Senate Republicans gained four seats in the November elections, enlarging their majority to 55 to 45 and putting them closer to the 60 votes needed to break filibusters. The seven new Republican members include a core of fiscal and social conservatives moving across the Rotunda from the House who are strongly against abortion and for tax cuts.

Dr. Frist has indicated that he intends to use his enhanced majority to try to cut off Democratic filibusters of the president's judicial nominees by whatever means necessary, a threat that if carried out could ignite partisan warfare. Dr. Frist and Senator Harry Reid of Nevada, the new Democratic leader, are also wrangling over how to divide money for committee staff and resources.

Democrats in both chambers express a willingness to work with Mr. Bush and the Republican leadership, but say they will not be overpowered by majorities determined to push through an objectionable agenda or controversial nominees.

"Republicans control both the House and the Senate," Mr. Reid said in a statement. "They will establish the agenda, and they will decide if this Congress will work in a bipartisan fashion or be defined by partisan debate."

In the House, Republicans - bolstered by a contentious redistricting in Texas - gained three seats for a new majority of 232 to 202, with one independent who generally votes with the Democrats. Republicans have increased their numbers for two straight elections, a trend House Democrats will try to reverse in the 2006 midterm contests.

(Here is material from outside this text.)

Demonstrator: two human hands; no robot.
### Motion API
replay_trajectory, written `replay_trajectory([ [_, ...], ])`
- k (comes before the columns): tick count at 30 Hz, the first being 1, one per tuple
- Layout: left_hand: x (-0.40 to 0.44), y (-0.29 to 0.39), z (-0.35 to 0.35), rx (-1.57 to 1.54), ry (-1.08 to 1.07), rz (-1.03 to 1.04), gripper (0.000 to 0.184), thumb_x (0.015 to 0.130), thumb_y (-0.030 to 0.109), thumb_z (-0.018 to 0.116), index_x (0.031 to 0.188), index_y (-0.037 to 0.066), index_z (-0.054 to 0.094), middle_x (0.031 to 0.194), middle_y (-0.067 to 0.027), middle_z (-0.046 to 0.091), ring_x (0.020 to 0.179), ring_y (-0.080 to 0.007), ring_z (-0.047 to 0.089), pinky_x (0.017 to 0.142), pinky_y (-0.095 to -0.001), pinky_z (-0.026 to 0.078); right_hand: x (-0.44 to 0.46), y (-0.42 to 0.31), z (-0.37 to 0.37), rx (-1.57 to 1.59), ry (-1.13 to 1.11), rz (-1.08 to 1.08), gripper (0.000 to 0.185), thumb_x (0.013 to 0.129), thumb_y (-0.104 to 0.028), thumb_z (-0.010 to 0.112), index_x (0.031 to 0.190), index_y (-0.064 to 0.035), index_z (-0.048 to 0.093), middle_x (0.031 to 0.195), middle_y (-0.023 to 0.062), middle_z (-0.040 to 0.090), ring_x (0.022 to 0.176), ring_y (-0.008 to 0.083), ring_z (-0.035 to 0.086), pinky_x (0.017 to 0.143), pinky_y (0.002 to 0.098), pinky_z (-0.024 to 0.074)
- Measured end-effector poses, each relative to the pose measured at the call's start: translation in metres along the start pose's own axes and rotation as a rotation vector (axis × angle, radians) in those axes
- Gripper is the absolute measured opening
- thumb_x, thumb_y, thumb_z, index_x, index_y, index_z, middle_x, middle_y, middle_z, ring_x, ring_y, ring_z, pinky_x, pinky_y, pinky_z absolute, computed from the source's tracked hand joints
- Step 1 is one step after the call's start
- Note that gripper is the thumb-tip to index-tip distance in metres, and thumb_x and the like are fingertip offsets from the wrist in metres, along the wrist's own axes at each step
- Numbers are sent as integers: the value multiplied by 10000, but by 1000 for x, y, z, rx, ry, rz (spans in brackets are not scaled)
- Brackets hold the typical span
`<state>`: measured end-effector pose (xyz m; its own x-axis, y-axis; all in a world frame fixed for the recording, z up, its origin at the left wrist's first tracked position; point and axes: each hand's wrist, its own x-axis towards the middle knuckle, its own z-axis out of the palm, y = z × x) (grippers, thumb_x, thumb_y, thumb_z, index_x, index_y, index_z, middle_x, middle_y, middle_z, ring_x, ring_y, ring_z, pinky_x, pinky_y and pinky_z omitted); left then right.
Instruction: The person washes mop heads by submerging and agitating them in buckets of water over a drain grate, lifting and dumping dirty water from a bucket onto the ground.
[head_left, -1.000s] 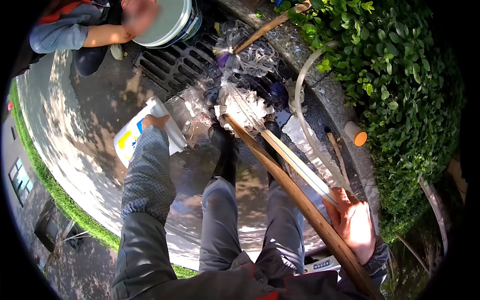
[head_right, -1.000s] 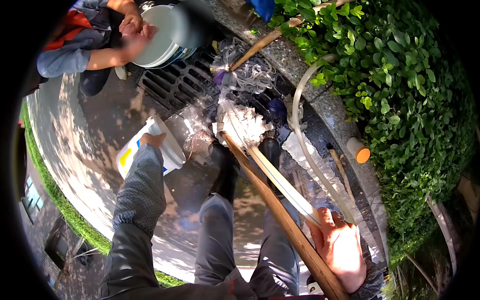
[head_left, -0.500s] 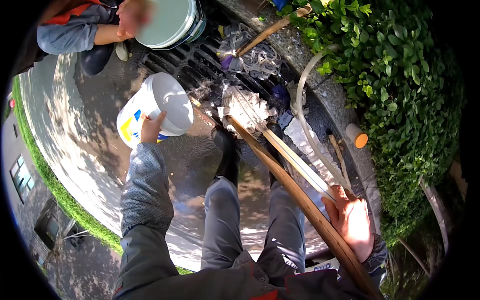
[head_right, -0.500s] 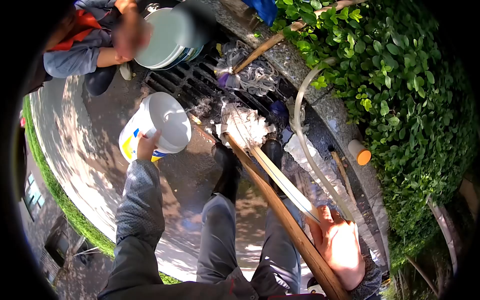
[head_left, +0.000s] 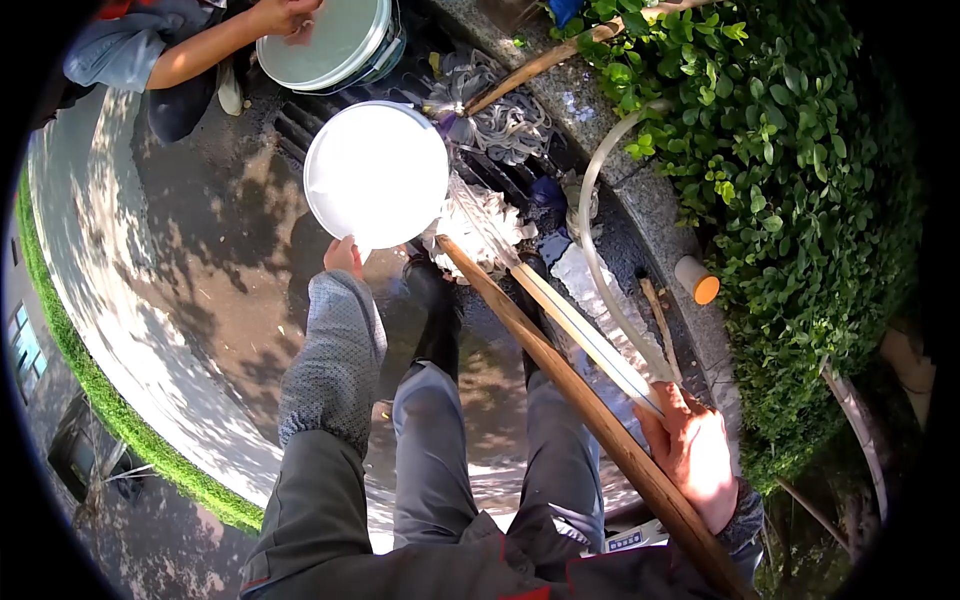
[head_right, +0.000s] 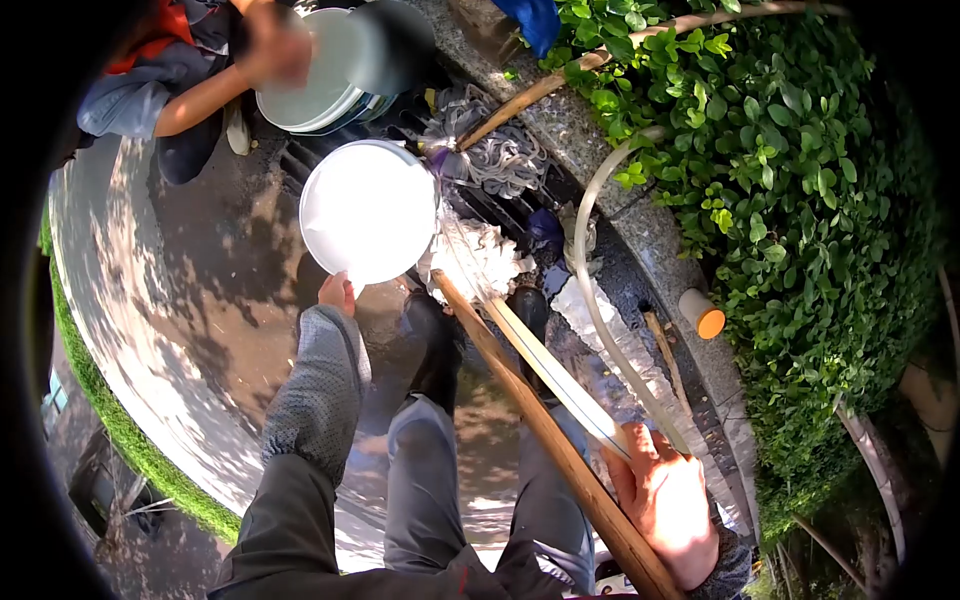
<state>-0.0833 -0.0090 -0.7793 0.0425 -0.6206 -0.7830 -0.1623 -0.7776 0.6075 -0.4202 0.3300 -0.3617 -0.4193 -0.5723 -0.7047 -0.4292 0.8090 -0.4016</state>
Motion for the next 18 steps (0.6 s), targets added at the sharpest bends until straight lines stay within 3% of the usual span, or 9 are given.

But there is a significant amount of business to be conducted between now and then, and consensus could be elusive. Leading Democrats and allied interest groups are especially leery of the Republican push on Social Security. They also feel that Republicans have cut them out of the legislative loop for the most part, in the House particularly, an assertion denied by Mr. DeLay.

"If they want to play, they need to come to the table," Mr. DeLay said. "Whenever we have invited them to the table, if they take an advantage of it, at the very end, they always turn and run."

In some respects, Mr. DeLay's fellow Republicans may pose a bigger threat to the party's agenda than the Democrats. Now that Mr. Bush has been re-elected, some Republicans have shown a willingness to buck the White House in the fight over the intelligence reform measure. Other Republicans are already balking over proposed Pentagon cuts as a way to reduce the deficit. Still others hope to overcome administration and leadership resistance to allowing cheaper drug imports.

Lawmakers still have some business remaining from the last session, with a highway measure among the major holdovers. Congressional Republicans and the White House were unable to come to terms in 2004 over the cost and chose to extend current spending rather than engage in a veto fight. But lawmakers in both parties would like to start that money flowing.

Bolstered by the new majorities, lawmakers involved in energy policy would also like to shake free a long-stalled energy measure that provides incentives for new domestic oil and gas production as well as money for research into new sources of fuel. Republicans say they may now have the votes to win approval for drilling in the Arctic National Wildlife Refuge, which has long been opposed by national environmental groups and most Democratic lawmakers. And a coalition of Republicans and Democrats hopes to change campaign spending laws to restrict the third-party advertising efforts that were so prevalent in this year's elections.

The Congress will include some new faces with familiar names, with the offspring of four former members elected to House seats: the Republican Connie Mack of Florida and the Democrats Dan Lipinski of Illinois, Dan Boren of Oklahoma and Russ Carnahan of Missouri.